Quand il y a pucerons, il y a fourmis et vice versa. Tout simplement parce que les fourmis élèvent les pucerons. Les fourmis, qui sont très friandes de ce miellat, prennent grand soin de leurs pucerons. Elles mettent les œufs à l’abri durant l’automne puis vont positionner les jeunes pucerons sur les tiges des arbres ou des plantes au tout début du printemps. En assurant leur protection contre d’éventuels ennemis, elles peuvent récolter tranquillement leur miellat.

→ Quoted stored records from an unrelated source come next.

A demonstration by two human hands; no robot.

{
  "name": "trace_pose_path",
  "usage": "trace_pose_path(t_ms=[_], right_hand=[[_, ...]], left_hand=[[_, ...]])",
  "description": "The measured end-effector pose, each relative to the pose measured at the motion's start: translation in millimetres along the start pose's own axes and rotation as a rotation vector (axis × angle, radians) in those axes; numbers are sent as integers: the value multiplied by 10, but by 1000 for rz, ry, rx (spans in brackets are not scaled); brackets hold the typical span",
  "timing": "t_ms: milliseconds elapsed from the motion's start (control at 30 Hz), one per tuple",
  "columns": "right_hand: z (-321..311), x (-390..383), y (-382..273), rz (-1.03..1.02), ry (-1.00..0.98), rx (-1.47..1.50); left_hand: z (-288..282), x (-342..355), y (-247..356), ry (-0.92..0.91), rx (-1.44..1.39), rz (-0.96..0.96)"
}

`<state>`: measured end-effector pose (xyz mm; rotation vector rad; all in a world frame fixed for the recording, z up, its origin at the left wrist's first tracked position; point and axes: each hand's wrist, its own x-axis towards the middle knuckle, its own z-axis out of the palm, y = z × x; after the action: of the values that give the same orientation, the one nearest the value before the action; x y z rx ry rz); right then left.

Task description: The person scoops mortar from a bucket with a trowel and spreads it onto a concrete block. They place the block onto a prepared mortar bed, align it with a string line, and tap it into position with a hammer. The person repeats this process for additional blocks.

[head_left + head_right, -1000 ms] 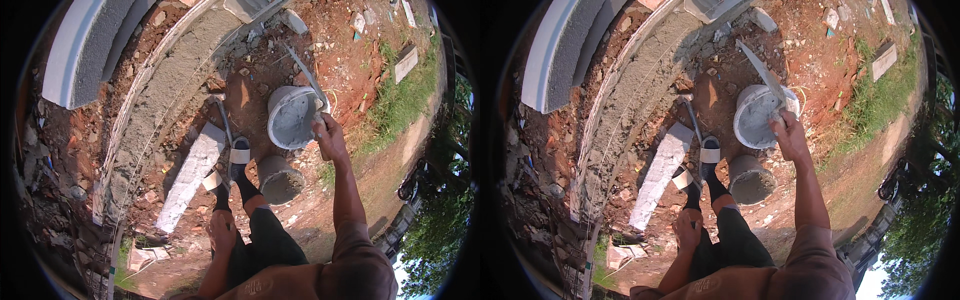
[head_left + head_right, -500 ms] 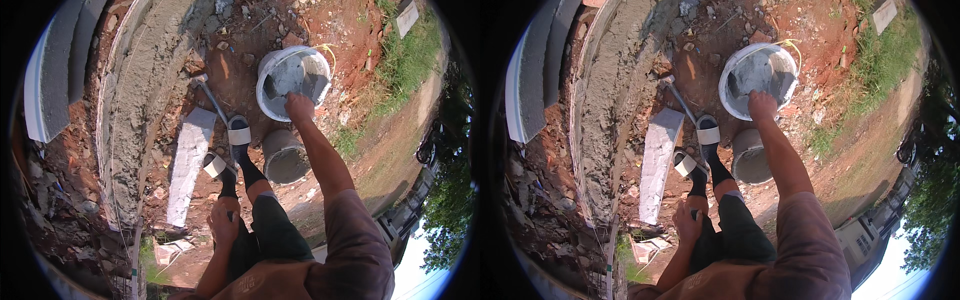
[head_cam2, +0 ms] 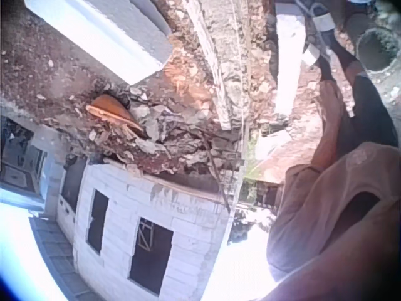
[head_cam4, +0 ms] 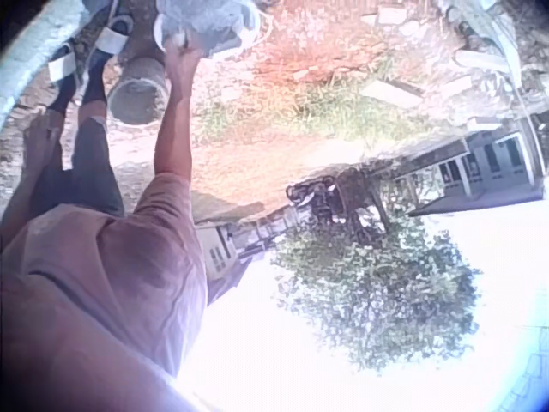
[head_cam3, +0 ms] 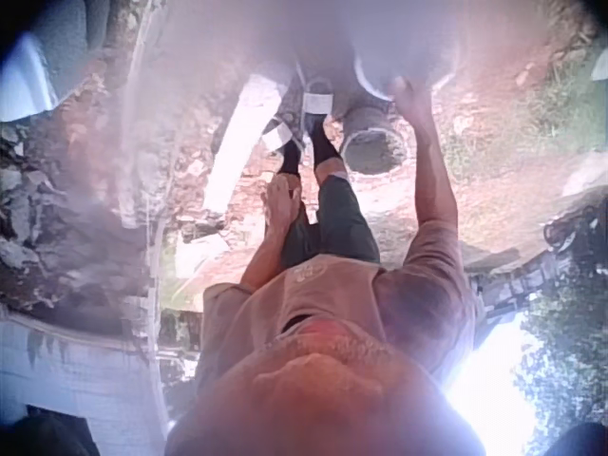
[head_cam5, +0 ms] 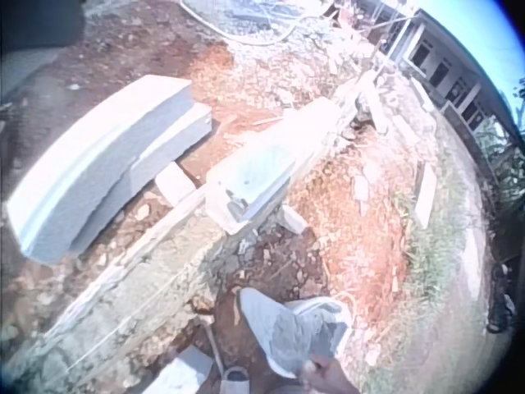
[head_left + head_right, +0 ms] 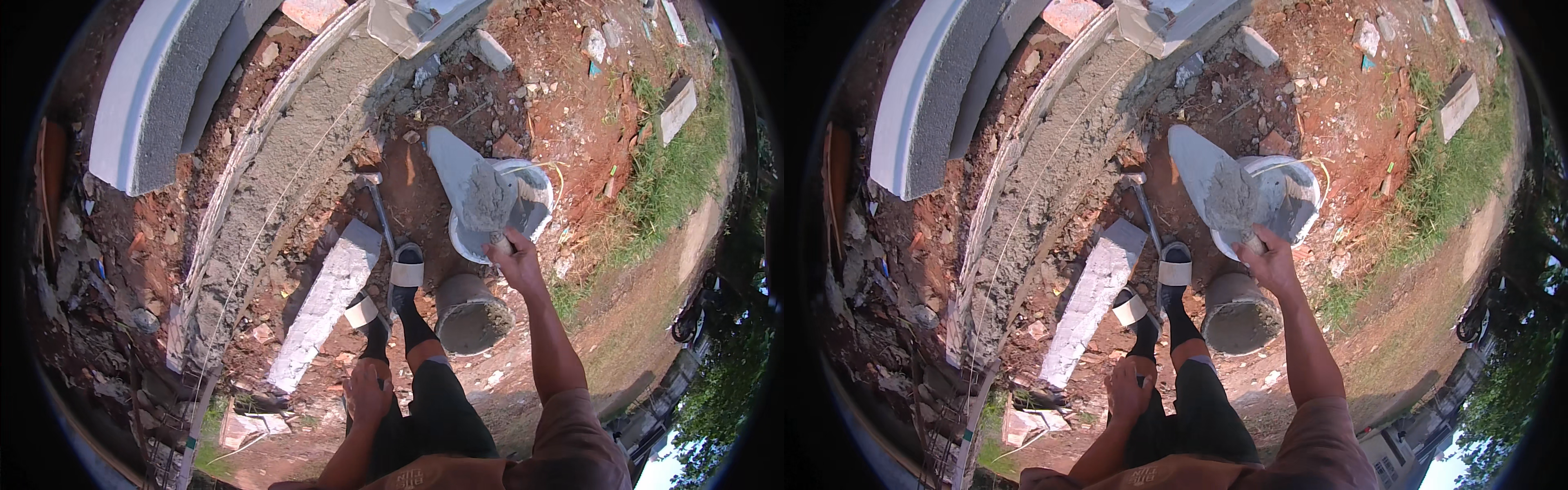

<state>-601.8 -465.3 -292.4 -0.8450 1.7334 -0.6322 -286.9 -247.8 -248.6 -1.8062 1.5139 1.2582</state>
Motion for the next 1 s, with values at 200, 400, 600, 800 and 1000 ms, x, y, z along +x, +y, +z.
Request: trace_pose_path(t_ms=[200,400,600,800,1000], right_hand=[[793,1185,-928,-108,-121,-28],[875,1327,-1354,48,-144,-45],[237,1293,-1572,-8,-323,141],[-239,792,-1245,58,-203,86],[-659,-295,-170,297,4,-218]], left_hand=[[56,-32,-23,58,-114,-22],[150,-103,-18,104,-86,-61],[205,-98,-46,91,-116,-31],[209,-152,-14,76,-114,-53],[84,-157,-60,54,-162,-137]])
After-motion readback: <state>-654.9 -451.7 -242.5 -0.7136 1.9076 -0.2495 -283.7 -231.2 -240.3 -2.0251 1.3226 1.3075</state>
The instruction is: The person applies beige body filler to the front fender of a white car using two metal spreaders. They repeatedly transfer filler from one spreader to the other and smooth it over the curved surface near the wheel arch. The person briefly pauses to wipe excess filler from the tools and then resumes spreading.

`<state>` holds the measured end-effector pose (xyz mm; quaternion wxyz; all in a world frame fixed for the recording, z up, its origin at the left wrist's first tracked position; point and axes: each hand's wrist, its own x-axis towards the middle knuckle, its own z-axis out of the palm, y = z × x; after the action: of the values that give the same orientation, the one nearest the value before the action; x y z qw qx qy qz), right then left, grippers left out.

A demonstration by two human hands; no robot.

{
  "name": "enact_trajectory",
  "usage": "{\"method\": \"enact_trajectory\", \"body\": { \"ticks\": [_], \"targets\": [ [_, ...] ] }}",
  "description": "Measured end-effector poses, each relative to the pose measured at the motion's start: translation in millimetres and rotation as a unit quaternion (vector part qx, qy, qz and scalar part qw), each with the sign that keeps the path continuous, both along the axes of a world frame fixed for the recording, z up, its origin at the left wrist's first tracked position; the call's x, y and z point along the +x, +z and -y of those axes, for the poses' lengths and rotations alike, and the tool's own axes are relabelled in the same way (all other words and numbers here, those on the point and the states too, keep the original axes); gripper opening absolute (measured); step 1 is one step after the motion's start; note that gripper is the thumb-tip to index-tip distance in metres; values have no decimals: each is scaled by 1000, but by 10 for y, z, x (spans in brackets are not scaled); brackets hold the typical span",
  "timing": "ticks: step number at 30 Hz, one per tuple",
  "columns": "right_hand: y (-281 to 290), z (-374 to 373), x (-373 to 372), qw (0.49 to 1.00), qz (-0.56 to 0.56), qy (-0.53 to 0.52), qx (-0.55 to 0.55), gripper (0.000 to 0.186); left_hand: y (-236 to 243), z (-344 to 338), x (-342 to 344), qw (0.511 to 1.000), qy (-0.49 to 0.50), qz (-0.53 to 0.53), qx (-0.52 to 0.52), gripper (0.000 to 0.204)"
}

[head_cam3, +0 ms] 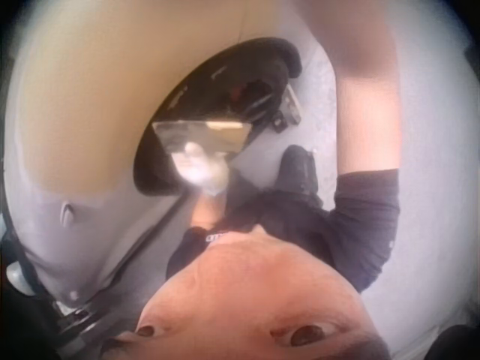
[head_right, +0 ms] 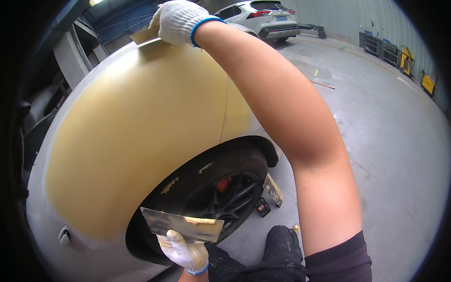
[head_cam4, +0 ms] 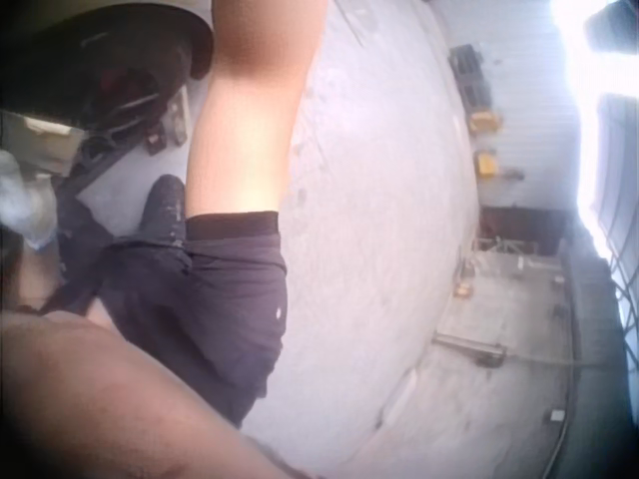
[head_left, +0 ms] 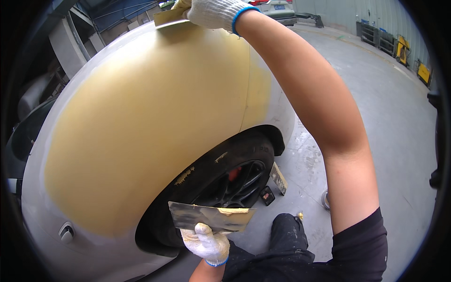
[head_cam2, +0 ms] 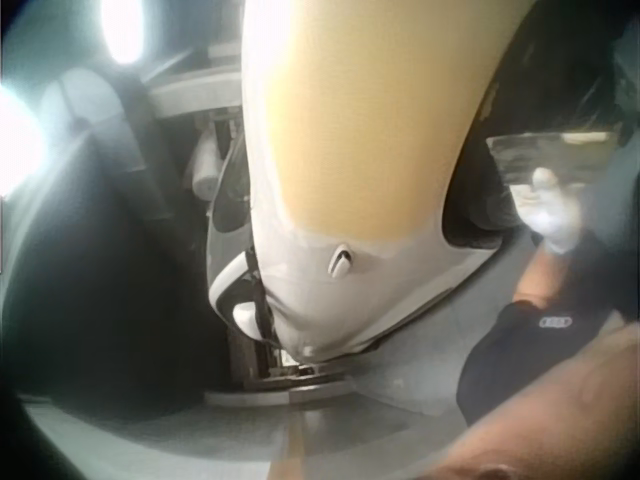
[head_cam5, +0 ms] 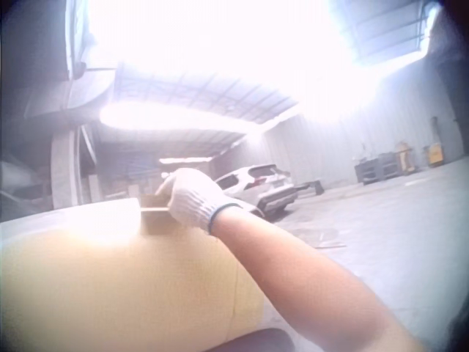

On peut néanmoins s’interroger sur l’efficacité de certaines méthodes de lutte contre les fourmis. Si toutes fonctionnaient, il serait vraiment aisé de se débarrasser des fourmis. S’il s’agit simplement d’empêcher les fourmis de monter à un arbre, la glu à poser sur le tronc demeure peut-être la seule méthode réellement efficace.

Perspectives sur la protection des cultures

Au jardin, on ne sauve pas des vies. Les attaques de pucerons peuvent devenir un véritable fléau pour les agriculteurs et menacer les récoltes. C’est le cas notamment des champs de betteraves menacés par la jaunisse, virus véhiculé par le puceron. Il devient dans ce cas nécessaire d’intervenir afin d’éviter que des pans entiers d’agriculture ne disparaissent. C’est une menace pour la planète qui doit nourrir l’ensemble de ses habitants. En tant que jardinier, vous pouvez considérer que les feuilles recroquevillées de votre cerisier atteint par les pucerons sont disgracieuses mais vous n’avez pas vocation à nourrir la planète, et donc à sauver des vies.

Tâchez de rester prudent ! Jouer à l’apprenti chimiste peut nuire à d’autres insectes ou à d’autres plantes. Un contrôle régulier permet de détecter rapidement les premiers signes de stress. Cette vigilance s’applique également à d’autres végétaux du jardin. Adaptez l’arrosage aux besoins saisonniers de l’arbuste. Un seringat desséché n’est pas forcément perdu définitivement. En identifiant rapidement les causes du problème et en appliquant les solutions appropriées, vous pouvez souvent sauver votre arbuste. L’essentiel réside dans la patience et la régularité des soins apportés, car la récupération demande du temps. Identifiez, soignez et entretenez toutes vos plantes comme un pro.